The proposed amendments also demonstrate China’s commitment to optimising its food import procedures.

Exporting countries are thus expected to reciprocate with greater vigilance over food imported to China, he added.

“It seems such optimisation is to expect more cooperation from and a higher level of responsibility undertaken by the food authorities in other countries. Thus, the follow-up negotiation between a foreign country and China becomes essential,” said Ettinger.

He added that companies should approach food authorities of their respective home countries for engagement and to gain more insights whenever they can.

“For manufacturers operating their businesses in China, it is advisable to remain vigilant and adaptable in long-term planning and compliance efforts, as changes to the Catalogue may affect market access and regulatory requirements on relatively short notice,” said Ettinger, referring to plans to update the Catalogue.

Small and medium-sized enterprises (SMEs) may also struggle with limited internal resources to comply with the changing regulations, such as the list of foods in the Catalogue, which may be updated at any time, Bhatt pointed out.

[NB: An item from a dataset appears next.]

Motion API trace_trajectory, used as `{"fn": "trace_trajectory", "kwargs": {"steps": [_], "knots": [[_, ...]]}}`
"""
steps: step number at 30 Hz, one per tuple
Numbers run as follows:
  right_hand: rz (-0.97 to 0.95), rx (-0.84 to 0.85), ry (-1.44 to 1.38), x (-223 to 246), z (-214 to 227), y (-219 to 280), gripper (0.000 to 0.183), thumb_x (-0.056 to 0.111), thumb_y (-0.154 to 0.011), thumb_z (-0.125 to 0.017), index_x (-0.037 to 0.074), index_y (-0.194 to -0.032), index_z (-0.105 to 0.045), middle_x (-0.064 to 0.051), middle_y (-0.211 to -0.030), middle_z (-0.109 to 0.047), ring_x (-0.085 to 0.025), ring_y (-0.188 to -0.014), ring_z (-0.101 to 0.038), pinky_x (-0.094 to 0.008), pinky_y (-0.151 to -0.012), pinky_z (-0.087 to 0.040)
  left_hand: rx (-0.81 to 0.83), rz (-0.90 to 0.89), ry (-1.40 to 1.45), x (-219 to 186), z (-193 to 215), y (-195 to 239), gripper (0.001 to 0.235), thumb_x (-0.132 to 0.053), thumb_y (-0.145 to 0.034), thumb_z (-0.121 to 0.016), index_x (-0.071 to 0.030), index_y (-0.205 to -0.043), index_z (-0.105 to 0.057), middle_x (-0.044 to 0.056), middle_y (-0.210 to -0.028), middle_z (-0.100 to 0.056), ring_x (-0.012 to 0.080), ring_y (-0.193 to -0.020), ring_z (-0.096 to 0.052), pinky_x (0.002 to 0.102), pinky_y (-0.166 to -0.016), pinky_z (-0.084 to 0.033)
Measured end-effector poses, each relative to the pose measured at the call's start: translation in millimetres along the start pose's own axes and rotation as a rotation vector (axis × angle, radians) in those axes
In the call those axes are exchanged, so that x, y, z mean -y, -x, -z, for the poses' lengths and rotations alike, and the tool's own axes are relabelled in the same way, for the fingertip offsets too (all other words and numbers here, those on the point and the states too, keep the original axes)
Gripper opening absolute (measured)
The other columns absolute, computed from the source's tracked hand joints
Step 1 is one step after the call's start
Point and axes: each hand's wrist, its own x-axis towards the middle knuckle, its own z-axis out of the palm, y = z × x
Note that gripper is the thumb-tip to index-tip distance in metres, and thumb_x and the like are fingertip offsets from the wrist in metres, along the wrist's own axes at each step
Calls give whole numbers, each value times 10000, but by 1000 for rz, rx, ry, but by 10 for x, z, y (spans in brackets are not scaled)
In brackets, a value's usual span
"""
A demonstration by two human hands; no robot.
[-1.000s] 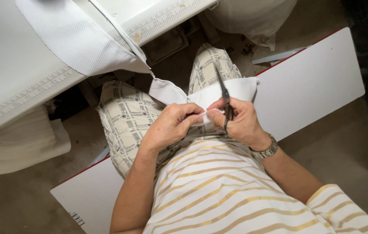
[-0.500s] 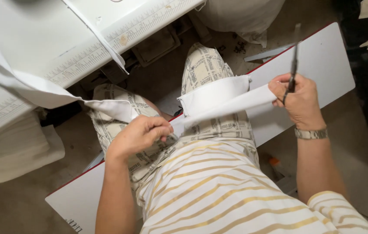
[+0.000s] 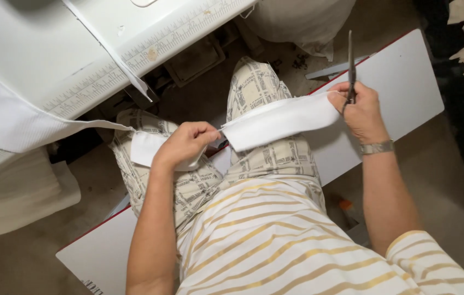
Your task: Cutting white fabric strips into smaller pieces using scissors
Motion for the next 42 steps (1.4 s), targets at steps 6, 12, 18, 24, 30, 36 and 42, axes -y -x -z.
{"fn": "trace_trajectory", "kwargs": {"steps": [6,12,18,24,30,36,42], "knots": [[-27,-122,-81,-249,-233,-183,157,149,-933,-814,105,-1065,-741,11,-769,-632,-25,-696,-555,-151,-618,-471,-139,-107,26,222,-69,-178,150,-222,-969,-675,-138,-1011,-792,5,-597,-590,99,-580,-484,259,-561,-401],[-60,-87,61,-403,-297,-100,285,112,-935,-794,30,-1178,-669,-85,-887,-661,-121,-748,-578,-257,-657,-513,-252,-152,26,476,-118,-341,186,-181,-959,-690,-140,-1127,-757,19,-710,-684,113,-644,-561,273,-627,-479],[-116,234,-135,572,-492,426,725,320,-845,-852,-5,-1386,-496,-51,-780,-606,-127,-600,-596,-258,-531,-512,-331,-159,61,464,-113,-278,117,-193,-941,-720,-125,-1031,-747,-14,-680,-675,93,-643,-567,253,-624,-482],[-487,833,-802,848,-1072,813,774,628,-798,-731,11,-1240,-576,-47,-681,-538,-113,-537,-543,-353,-519,-603,-332,-183,144,315,-100,-123,125,-164,-965,-679,-105,-1047,-753,-9,-677,-660,78,-639,-552,232,-608,-471],[-573,858,-847,1094,-1477,690,398,394,-930,-679,17,-974,-562,8,-580,-419,-91,-437,-470,-381,-457,-607,-303,-267,283,489,-108,-136,126,-113,-976,-675,-41,-1080,-685,4,-679,-625,74,-627,-527,203,-592,-449],[-364,671,-652,1122,-1562,702,483,151,-834,-840,-84,-1171,-586,-35,-658,-539,-85,-450,-544,-297,-423,-584,-259,-366,309,416,-170,-76,83,-105,-983,-681,-44,-1039,-677,-6,-682,-602,68,-645,-520,202,-589,-431],[-98,528,-497,1005,-1588,592,397,73,-777,-891,-40,-1081,-661,-113,-847,-679,-132,-632,-688,-237,-586,-589,-145,-453,340,-14,-278,162,130,-118,-961,-720,-40,-1061,-691,-1,-708,-625,46,-663,-524,184,-617,-449]]}}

“The dynamic adjustment of the high-risk food catalogue requires businesses to maintain a high degree of flexibility and adaptability.

“While this flexibility allows businesses to respond to evolving regulatory conditions, it can also increase long-term planning challenges and compliance costs, as companies will need to allocate resources to ongoing regulatory monitoring and adjustments. Nonetheless, these changes can also drive improvements in food safety management standards across the industry,” said Bhatt.

Along the same vein, Ettinger is advising smaller manufacturers to be more proactive in reaching out to the relevant authorities and prepare ahead of time.

Foods exempt from registration

The GACC has also clarified that foods that enter China via mail, express delivery, and cross-border e-commerce (CBEC) are exempted from production facility registration.

This also applies to foods carried by travellers.

According to Bhatt, this aligns with China’s broader strategy of encouraging foreign investment in its food sector, as seen in its recent approval of 20 additional seafood enterprises from 13 countries to the list of approved exporters.

This also provides significant opportunities for businesses to enter the Chinese market via CBEC platforms such as Tmall Global, WeChat, Douyin, and JD Global, as they can bypass complex registration processes with the GACC, said Bhatt.

In fact, prior to GACC’s clarification, CBEC is already a popular choice for overseas firms entering China as a way to bypass China’s complex regulatory framework, said Jeff Crowther, executive director of Health Products Association – China (HPA-China).

He said that the GACC’s efforts to streamline the registration process may benefit certain industries and manufacturer.

However, the overall impact, especially on the dietary supplement industry, is likely to be minimal due to the persistent barriers and complexities associated with entering the Chinese market.

Challenges for the dietary supplement industry

Although health foods may be removed from the catalogue of “high risk” foods, challenges still abound for this category.

Overseas firms hoping to sell their health foods within China’s offline retail or local online platforms will still need to register their products with China’s State Administration for Market Regulation (SAMR) – a costly procedure.

“Chief among these is the dietary supplement registration process with China’s State Administration for Market Regulation (SAMR). The SAMR registration is both time-consuming and costly, typically exceeding $150,000 USD and taking two to four years to complete as well as often having to change the formula or potency levels to match China,” said Crowther.